Conociendo el amor que Dos nos tiene, nos será más fácil abrir el corazón, hacer partícipe a Jesús de nuestras preocupaciones, de nuestras ilusiones y esperanzas, de nuestros intereses y proyectos; resultará más fácil pedir perdón de nuestras faltas, sin sentirnos humillados por ellas y privados de esperanza.

Agradezcamos a Dios el don de su amor infinito. Es lógico que la medida de la gratitud la determine la magnitud de la gracia recibida. Percibir con mayor claridad la altura, la anchura y la profundidad del amor de Dios, nos llevará a hacer de nuestra vida un continuo canto de acción de gracias. El amor de Dios nos rodea y penetra, se hace visible en innumerables detalles a lo largo del día. No dejemos de mostrarnos agradecidos al reconocerlos.

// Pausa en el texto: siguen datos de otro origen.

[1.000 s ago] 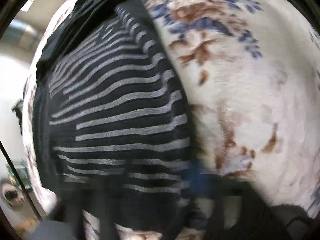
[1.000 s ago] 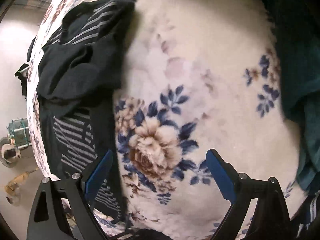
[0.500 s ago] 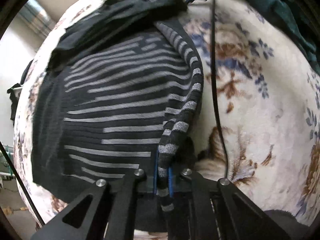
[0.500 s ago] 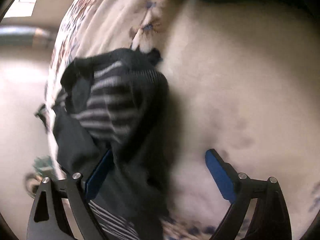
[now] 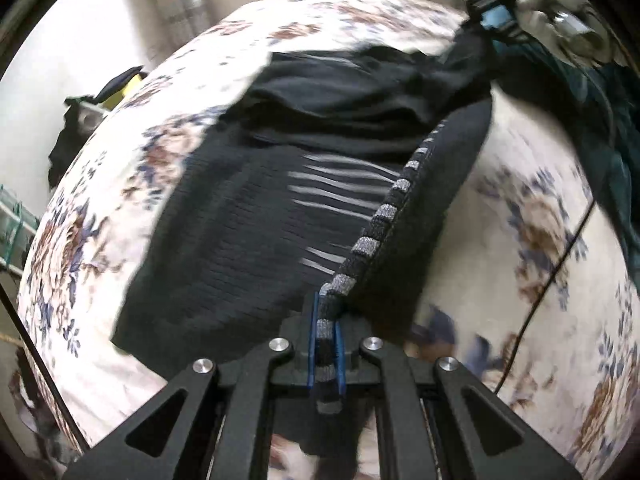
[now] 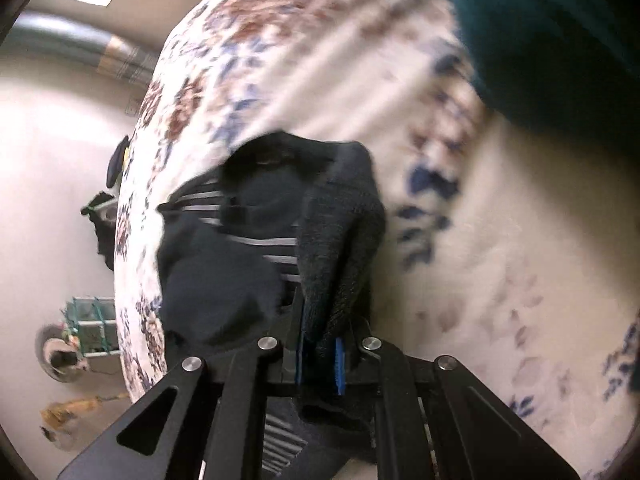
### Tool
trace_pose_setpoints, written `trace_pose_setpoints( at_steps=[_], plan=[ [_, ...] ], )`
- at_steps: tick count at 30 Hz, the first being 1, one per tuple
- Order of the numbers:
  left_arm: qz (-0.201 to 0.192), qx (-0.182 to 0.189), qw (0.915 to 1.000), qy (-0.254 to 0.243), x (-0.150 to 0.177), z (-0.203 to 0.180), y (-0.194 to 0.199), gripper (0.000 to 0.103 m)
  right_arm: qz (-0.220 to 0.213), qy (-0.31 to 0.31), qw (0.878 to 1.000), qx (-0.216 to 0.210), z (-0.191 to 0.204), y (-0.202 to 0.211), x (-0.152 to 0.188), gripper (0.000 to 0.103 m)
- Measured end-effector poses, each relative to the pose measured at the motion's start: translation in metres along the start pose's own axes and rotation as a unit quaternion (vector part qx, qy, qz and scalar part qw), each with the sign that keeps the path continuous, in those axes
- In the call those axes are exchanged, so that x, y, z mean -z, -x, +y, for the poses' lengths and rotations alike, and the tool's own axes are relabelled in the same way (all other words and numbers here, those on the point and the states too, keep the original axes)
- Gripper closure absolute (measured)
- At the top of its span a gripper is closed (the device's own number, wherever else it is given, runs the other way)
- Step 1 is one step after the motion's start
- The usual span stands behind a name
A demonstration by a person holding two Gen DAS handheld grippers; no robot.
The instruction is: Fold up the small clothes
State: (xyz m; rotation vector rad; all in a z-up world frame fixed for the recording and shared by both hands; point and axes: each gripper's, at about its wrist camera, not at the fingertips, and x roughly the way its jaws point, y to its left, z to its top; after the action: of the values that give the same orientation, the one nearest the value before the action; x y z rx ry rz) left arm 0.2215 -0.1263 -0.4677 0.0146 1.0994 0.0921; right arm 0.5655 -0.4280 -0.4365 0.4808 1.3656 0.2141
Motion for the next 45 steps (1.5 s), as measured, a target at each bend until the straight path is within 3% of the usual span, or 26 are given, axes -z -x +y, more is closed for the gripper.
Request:
trace_pose_setpoints(
  at_steps=[5,11,15,20,22,25,27,29,31,36,39,42,45],
  plan=[
    [-0.001,0.017,0.9980,0.061,-0.011,0.087,-0.019,0.098,-0.010,0.027,0.999,0.024,0.099,-0.006,-0.008,0.092],
    [0.020,0.040,0.9933,0.107,-0.007,0.175,-0.057,0.098,-0.005,0.078,0.993,0.086,0.243,-0.087,-0.024,0.092],
    [0.034,0.037,0.9907,0.126,0.009,0.214,-0.080,0.097,-0.007,0.138,0.980,0.141,0.320,-0.150,-0.024,0.092],
    [0.047,0.052,0.9900,0.122,0.021,0.229,-0.097,0.093,-0.003,0.162,0.970,0.184,0.363,-0.216,-0.014,0.092],
    [0.053,0.058,0.9885,0.129,0.025,0.235,-0.095,0.092,0.005,0.174,0.965,0.196,0.368,-0.236,-0.010,0.092],
    [0.065,0.085,0.9772,0.184,0.038,0.265,-0.084,0.091,0.032,0.181,0.971,0.155,0.369,-0.242,-0.006,0.075],
    [0.063,0.093,0.9674,0.227,0.048,0.293,-0.072,0.086,0.050,0.175,0.979,0.094,0.366,-0.224,0.008,0.033],
    [0.072,0.120,0.9502,0.278,0.059,0.322,-0.061,0.067,0.060,0.181,0.980,0.062,0.361,-0.200,0.033,0.029],
    [0.070,0.141,0.9400,0.303,0.064,0.335,-0.052,0.063,0.075,0.194,0.977,0.053,0.349,-0.170,0.072,0.029],
    [0.078,0.192,0.9447,0.254,0.047,0.321,-0.055,0.063,0.084,0.155,0.981,0.083,0.282,-0.095,0.199,0.028],
    [0.093,0.187,0.9627,0.172,0.031,0.294,-0.060,0.063,0.056,0.089,0.984,0.142,0.233,-0.053,0.263,0.028],
    [0.092,0.183,0.9716,0.119,0.017,0.287,-0.052,0.063,0.040,0.001,0.985,0.166,0.195,-0.025,0.291,0.028],
    [0.082,0.173,0.9755,0.108,-0.005,0.290,-0.049,0.062,0.027,-0.042,0.984,0.168,0.187,-0.003,0.282,0.028]
  ],
)
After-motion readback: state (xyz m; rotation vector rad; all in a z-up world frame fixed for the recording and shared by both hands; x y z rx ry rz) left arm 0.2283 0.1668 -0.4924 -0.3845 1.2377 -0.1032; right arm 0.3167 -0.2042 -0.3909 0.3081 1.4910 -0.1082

Y con la gratitud, el desagravio por nuestro pecados que han herido el corazón amabilísimo del Salvador. El desagravio que primero es reconocimiento de nuestras faltas y pecados, y luego se traduce en el acto o los actos con los que se quiere aliviar a la persona amada, en este caso al Corazón sacratísimo de Jesús, reparar su sufrimiento, compensar lo que nosotros u otros hecho mal. El mayor acto de desagravio es la Santa Misa. A la máxima ofensa corresponde la máxima compensación, y nada más grande y precioso podemos ofrecer que la Santa Misa. Asistamos pues con piedad y devoción. Amén.